Be a winter winner by winterizing your car and home
Jan. 12, 2022
By Katie Minor
Winter arrived late to West Virginia, but last week’s snowstorm finally illustrated why it’s a good idea to be prepared for colder weather, bad road conditions and the illnesses that can pop up or worsen during this time of year.
If you haven’t already, it’s time to prepare your vehicle, your home and your body for any dangers that might lie ahead.
Safety in the car
As West Virginians, we know that rural roads can be very dangerous, especially in the winter. With hidden potholes, perpetual roadwork and erratic deer, it’s important to always stay alert.
But even if you are on the lookout for potential dangers on the road, your efforts could be pointless if your vehicle is unsafe.
Here are a few things you can do to prepare your vehicle for the ice and snow.
- Test your battery. As soon as the temperature drops, so does your car’s battery power. You can get your car battery tested for free at most auto parts stores.
- Check or replace your tires. New tires with a winter tread on them can make a huge difference when driving in dangerous conditions.
- Check or replace your wiper blades. When driving in the snow, the most important thing you can do is see clearly through your windshield. Replacing wiper blades periodically is relatively cheap and easy to do yourself.
I am far from a car safety expert, so these are just a few steps I am going to take to prepare my car for winter. For more helpful tips or for help winterizing your car, click here. There are also knowledgeable people at auto parts stores who can help you find what you need to be safe.
When you find yourself driving in dangerous conditions, like icy roads or heavy snow, there are things you can do at that moment to avoid a crash.
- Avoid cruise control. You always want complete control over your vehicle in the snow or ice.
- If you start skidding, steer in the direction of the skid. This is so that when your wheels regain traction, you won’t have to overcorrect to stay in your lane or avoid a crash.
- Accelerate and decelerate slowly. Doing either of these too quickly can cause your car to start sliding.
- Don’t follow too closely behind other cars. Maintain an eight-10 second following distance so you have time to stop
- Avoid stopping when driving uphill. If the roads are icy, your car can start sliding back down the hill. Avoid stopping unnecessarily to maintain your traction and momentum.
As an anxious driver, sometimes I feel overwhelmed in unsafe driving conditions. It can be hard to remember exactly what to do.
If you’re like me and conditions become very unsafe while you drive, pull over if you can find an off-road location where you can park. Call someone and let them know where you are and what’s going on. Having a friend on the phone can help calm you down.
In case of an emergency, it’s always good to bring your coat, gloves and a fully charged phone when you go out in winter.
One final safety tip for driving is to subscribe to AAA roadside assistance. If you find yourself stranded, you can join AAA right that moment and begin using benefits.
Safety at home
What’s cozier than curling up on the couch with a cup of hot chocolate while snow falls outside? The cold weather and short days — not to mention skyrocketing COVID cases — encourage us to hibernate, so we find ourselves at home more than ever.
Still, intense weather can affect your house, taking away the coziness of home.
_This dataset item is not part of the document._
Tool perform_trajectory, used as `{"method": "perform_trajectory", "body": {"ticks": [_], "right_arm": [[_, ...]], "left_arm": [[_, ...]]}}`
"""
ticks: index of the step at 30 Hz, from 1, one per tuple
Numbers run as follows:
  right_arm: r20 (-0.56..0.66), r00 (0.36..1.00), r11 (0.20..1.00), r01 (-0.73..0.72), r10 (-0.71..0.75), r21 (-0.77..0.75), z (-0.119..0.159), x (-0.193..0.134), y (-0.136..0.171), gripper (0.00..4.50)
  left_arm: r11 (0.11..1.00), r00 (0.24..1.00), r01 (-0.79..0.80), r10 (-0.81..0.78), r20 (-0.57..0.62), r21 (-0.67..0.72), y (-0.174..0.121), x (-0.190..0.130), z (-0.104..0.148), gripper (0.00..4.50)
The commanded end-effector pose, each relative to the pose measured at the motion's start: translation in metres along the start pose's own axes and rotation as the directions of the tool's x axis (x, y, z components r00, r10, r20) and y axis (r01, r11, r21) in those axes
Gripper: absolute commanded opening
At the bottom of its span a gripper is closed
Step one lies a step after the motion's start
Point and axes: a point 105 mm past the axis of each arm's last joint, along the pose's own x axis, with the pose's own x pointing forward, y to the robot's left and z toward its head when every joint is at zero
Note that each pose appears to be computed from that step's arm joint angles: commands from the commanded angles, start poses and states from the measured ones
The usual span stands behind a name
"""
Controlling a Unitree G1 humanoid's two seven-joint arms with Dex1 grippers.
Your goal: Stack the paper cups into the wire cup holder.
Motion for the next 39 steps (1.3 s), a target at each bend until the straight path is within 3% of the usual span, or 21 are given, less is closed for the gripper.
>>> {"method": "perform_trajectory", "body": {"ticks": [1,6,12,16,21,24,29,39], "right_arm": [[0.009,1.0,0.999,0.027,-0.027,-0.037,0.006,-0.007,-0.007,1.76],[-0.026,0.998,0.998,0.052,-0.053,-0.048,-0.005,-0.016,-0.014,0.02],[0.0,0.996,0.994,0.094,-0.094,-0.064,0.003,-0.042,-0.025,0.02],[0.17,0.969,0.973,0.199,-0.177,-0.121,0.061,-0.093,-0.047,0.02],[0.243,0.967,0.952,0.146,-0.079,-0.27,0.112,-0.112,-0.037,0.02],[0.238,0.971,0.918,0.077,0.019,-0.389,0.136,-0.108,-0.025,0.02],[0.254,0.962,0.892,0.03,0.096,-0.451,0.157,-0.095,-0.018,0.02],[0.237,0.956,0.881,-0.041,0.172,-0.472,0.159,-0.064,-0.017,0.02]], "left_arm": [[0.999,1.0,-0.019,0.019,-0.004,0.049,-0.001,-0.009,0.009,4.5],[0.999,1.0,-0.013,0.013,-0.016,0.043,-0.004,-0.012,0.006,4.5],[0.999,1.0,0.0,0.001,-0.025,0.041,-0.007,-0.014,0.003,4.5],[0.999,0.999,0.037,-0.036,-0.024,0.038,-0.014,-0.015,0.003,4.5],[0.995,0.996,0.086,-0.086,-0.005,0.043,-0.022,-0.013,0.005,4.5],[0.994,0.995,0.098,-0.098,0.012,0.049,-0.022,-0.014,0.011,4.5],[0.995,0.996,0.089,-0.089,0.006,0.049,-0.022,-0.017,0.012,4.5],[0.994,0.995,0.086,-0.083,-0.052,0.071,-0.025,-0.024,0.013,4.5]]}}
A No. 1 tip is to observe space heater safety if you must use these devices to warm a room in your home. Remember, 17 people died recently in an apartment fire in the Bronx that has been blamed on a space heater. According to the U.S. Consumer Product Safety Commission, an average of 300 deaths occur annually in this country due to space heaters.
To stay warm and safe inside this winter, here are some tips.
- Insulate windows. The tiniest draft from your windows can make your house feel 10 degrees colder than what your heater’s setting reads. It is actually fairly easy and inexpensive to insulate your windows yourself, using V-seal or rope caulk. For more detailed information on how to insulate your windows, click here.
- Trim tree branches. Avoid a potentially deadly home disaster by keeping your trees trimmed. You shouldn’t only worry about trees falling onto your house; overhanging limbs can drip excess water onto your home and seep inside.
- Inspect your fireplace. A fireplace in the home is the coziest place to be in the winter, but it needs to be in good shape to be able to be fully enjoyed. Before the weather gets too bad, consider conducting an outdoor inspection.
- Check your roof. While you’re up there trimming away tree branches and inspecting your chimney, consider thoroughly inspecting your roof for leaks, missing shingles, etc. A professional inspection might be helpful.
- Clear out gutters. Leaves, branches or water clogged in the gutter and downspouts can damage your home’s foundation. To avoid expensive repairs later on, make sure to clean out your gutters when inspecting your home for winter.
Home is the best place to be in the winter. Make sure you take the right steps to keep it that way!
Katie Minor is a Monongalia County Health Department public information office intern.